-- Required action --
Find the word "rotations" in the listing. Copy out each line where it occurs.

-- Data provided --
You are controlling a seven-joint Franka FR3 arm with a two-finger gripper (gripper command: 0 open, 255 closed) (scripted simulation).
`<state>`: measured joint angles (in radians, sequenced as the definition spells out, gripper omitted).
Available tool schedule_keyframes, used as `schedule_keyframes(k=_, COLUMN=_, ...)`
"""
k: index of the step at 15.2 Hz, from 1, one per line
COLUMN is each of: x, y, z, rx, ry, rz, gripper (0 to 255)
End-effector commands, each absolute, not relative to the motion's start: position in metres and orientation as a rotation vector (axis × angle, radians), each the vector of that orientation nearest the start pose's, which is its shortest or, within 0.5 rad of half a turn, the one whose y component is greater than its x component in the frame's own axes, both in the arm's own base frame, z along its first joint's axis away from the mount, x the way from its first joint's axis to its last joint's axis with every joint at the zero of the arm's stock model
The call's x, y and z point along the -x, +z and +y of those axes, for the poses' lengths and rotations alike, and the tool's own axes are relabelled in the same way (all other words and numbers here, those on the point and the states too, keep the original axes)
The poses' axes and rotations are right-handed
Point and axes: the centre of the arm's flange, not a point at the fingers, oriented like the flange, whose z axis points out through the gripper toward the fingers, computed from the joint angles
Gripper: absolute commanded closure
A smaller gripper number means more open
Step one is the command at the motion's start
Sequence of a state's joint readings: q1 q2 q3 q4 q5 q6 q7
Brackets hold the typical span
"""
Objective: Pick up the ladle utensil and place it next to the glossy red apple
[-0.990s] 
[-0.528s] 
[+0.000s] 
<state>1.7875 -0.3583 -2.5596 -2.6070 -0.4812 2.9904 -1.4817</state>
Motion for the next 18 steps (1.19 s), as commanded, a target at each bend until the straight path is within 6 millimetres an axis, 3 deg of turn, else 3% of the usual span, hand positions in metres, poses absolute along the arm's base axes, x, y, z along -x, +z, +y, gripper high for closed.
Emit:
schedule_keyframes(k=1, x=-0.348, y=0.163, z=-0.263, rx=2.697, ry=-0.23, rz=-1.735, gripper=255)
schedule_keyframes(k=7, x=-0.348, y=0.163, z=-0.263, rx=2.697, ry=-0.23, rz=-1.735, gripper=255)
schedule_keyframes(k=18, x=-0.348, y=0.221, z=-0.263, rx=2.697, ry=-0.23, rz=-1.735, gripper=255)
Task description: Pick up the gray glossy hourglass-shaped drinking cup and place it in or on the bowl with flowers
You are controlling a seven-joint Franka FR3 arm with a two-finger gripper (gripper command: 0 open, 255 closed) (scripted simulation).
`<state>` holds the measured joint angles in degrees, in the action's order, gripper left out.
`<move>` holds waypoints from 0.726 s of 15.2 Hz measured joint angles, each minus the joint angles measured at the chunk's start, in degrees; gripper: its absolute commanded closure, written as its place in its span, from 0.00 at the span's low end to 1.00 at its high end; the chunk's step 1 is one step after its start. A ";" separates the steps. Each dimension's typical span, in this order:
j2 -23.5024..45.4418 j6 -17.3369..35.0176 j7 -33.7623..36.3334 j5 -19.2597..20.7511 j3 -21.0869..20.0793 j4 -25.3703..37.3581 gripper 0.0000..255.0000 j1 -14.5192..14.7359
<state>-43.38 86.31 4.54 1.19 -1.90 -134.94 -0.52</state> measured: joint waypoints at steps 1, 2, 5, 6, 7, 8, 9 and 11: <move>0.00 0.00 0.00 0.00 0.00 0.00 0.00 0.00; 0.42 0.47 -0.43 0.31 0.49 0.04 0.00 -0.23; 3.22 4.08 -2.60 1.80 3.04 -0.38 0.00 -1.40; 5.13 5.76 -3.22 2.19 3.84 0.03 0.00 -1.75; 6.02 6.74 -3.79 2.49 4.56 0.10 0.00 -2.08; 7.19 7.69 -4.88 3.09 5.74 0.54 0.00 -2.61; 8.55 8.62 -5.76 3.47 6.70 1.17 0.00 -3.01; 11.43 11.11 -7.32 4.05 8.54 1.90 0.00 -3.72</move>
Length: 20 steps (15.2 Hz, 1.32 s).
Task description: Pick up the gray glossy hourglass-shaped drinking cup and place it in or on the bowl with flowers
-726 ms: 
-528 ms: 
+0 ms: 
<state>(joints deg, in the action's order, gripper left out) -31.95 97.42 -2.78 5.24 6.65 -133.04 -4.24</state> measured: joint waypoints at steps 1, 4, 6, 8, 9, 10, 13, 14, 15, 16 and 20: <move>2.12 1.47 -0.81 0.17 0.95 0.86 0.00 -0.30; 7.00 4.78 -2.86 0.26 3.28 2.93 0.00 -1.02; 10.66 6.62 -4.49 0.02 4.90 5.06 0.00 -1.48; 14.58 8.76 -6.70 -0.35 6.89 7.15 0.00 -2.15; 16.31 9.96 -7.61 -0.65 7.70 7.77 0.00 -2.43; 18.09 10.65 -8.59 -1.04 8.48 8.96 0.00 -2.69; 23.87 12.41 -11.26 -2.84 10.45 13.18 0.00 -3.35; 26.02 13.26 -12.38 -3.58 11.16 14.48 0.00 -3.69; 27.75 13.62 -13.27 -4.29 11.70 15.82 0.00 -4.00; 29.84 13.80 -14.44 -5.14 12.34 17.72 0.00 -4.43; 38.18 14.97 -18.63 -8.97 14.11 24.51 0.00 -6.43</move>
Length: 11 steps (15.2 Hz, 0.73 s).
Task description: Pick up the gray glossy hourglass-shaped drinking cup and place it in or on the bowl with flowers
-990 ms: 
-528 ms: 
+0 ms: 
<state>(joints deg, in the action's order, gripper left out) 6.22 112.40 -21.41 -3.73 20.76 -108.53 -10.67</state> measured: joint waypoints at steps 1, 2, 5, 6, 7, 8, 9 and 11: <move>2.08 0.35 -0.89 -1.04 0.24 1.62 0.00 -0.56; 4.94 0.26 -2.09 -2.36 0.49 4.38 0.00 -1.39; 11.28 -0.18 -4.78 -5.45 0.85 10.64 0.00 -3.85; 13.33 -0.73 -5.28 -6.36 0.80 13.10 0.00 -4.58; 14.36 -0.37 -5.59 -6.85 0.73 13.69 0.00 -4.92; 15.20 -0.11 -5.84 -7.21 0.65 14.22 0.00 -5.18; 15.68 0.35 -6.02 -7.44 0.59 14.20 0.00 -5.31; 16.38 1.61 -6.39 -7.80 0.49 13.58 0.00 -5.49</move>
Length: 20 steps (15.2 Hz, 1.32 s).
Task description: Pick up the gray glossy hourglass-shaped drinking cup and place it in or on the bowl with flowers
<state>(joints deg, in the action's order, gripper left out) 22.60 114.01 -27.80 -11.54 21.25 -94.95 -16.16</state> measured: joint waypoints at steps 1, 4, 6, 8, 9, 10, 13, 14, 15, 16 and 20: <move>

-- Response area --
The call's x, y and z point along the -x, +z and +y of those axes, for the poses' lengths and rotations alike, and the tool's own axes are relabelled in the same way (all other words and numbers here, those on the point and the states too, keep the original axes)
The poses' axes and rotations are right-handed

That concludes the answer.